Task description = In the data below, the answer is the run of lines from the line containing "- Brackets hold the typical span" through the line containing "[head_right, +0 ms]", both included; print it exactly and nothing else.

Extracted data =
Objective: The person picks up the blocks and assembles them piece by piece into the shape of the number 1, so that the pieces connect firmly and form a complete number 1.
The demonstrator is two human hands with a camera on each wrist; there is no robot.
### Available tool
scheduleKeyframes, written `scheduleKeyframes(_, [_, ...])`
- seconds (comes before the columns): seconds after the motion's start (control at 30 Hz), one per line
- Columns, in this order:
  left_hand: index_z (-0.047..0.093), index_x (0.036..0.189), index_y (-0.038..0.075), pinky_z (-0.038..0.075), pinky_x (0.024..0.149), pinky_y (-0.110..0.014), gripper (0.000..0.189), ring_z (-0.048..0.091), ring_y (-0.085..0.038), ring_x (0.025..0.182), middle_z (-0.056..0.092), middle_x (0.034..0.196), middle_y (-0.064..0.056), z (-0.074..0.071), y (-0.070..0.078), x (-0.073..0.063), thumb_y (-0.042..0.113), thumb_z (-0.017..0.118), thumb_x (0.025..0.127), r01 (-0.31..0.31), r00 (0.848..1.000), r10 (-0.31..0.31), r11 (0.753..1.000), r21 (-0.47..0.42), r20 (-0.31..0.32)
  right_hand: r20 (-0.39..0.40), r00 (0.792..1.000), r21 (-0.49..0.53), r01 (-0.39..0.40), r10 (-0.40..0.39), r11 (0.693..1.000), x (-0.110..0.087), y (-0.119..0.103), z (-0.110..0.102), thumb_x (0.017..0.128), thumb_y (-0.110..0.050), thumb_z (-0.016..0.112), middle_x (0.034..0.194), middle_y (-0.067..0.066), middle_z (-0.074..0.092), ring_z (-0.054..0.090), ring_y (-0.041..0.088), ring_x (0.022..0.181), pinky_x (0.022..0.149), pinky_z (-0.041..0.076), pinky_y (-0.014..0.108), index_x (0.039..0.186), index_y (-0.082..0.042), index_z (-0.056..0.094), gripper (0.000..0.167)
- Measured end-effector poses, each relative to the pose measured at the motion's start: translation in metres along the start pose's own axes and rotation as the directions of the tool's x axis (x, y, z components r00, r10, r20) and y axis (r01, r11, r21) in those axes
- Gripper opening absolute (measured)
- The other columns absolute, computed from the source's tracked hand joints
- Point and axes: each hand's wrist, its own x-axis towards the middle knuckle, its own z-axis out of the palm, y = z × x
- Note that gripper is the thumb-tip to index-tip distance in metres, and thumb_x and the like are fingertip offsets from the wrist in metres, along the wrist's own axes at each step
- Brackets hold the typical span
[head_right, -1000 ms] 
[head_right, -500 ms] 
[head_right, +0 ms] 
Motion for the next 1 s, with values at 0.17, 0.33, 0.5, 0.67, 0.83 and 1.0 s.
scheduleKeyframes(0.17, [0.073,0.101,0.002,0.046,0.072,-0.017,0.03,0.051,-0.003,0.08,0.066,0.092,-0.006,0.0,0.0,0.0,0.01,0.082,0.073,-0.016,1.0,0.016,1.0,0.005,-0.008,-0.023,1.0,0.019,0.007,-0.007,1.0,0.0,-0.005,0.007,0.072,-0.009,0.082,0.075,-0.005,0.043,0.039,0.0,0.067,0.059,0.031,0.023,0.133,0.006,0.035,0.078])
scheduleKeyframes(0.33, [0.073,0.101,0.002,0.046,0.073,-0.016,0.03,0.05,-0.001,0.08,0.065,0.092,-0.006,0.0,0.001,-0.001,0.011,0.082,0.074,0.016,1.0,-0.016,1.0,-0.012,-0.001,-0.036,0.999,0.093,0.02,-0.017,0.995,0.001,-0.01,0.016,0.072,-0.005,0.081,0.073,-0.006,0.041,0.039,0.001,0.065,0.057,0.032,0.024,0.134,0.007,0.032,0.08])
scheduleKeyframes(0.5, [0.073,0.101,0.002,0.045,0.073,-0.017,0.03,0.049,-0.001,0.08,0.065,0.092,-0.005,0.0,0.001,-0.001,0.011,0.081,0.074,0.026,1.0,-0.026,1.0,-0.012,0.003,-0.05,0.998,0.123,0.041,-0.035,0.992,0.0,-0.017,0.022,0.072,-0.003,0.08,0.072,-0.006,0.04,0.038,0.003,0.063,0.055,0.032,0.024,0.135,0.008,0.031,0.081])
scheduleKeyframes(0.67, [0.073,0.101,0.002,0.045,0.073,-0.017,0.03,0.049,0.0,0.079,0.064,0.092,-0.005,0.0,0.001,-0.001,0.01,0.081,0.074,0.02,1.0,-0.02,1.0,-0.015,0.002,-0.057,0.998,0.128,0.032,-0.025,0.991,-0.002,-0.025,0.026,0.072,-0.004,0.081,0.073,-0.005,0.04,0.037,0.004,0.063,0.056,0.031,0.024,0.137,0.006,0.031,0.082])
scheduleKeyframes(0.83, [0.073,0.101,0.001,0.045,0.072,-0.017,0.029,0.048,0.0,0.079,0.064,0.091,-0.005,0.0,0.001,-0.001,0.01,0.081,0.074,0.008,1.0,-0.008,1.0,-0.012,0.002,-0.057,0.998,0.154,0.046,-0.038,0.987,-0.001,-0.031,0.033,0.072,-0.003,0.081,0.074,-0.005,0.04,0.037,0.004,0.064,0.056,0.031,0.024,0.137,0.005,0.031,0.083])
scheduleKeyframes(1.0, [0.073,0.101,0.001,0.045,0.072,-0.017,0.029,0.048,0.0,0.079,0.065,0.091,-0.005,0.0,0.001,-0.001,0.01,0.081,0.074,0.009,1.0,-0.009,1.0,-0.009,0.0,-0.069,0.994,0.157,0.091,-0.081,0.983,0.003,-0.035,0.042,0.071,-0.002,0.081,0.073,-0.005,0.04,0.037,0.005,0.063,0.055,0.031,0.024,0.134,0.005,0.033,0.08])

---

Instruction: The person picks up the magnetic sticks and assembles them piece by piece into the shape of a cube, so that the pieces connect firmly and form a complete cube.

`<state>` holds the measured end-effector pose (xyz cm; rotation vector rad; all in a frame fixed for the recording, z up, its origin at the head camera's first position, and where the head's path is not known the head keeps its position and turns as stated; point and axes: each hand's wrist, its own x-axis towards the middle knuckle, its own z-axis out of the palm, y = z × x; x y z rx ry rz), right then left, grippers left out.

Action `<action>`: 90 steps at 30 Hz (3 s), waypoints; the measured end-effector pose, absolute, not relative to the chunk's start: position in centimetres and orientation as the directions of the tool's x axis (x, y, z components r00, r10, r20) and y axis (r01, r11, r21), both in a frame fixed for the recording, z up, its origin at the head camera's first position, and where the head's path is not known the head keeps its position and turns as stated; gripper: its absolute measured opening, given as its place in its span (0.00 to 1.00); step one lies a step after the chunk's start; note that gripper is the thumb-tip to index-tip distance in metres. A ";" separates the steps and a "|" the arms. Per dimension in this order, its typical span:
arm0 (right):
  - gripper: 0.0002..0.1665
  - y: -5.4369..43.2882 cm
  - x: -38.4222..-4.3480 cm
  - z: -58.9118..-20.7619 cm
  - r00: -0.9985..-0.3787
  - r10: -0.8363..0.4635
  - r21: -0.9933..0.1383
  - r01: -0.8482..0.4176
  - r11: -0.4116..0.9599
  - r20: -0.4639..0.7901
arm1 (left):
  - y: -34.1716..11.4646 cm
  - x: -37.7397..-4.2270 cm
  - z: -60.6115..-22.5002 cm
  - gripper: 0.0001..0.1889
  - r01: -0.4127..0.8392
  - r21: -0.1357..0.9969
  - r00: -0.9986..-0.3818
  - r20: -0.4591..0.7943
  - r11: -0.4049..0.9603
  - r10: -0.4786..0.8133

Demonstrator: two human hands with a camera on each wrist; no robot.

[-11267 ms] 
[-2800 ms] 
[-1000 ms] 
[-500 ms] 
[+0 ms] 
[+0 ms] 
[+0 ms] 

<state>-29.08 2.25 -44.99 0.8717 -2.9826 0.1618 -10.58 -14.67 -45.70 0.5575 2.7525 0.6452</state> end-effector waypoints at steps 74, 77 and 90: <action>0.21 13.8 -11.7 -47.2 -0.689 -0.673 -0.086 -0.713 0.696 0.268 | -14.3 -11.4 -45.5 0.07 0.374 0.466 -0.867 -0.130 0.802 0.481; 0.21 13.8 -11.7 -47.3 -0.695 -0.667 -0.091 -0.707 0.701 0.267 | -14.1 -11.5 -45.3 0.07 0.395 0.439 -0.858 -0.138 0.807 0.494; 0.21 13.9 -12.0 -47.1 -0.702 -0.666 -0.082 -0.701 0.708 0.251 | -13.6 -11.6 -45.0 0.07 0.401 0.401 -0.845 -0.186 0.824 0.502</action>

Solved problem =
- Brackets hold the typical span
[head_right, -1000 ms] 
[head_right, -500 ms] 
[head_right, +0 ms] 

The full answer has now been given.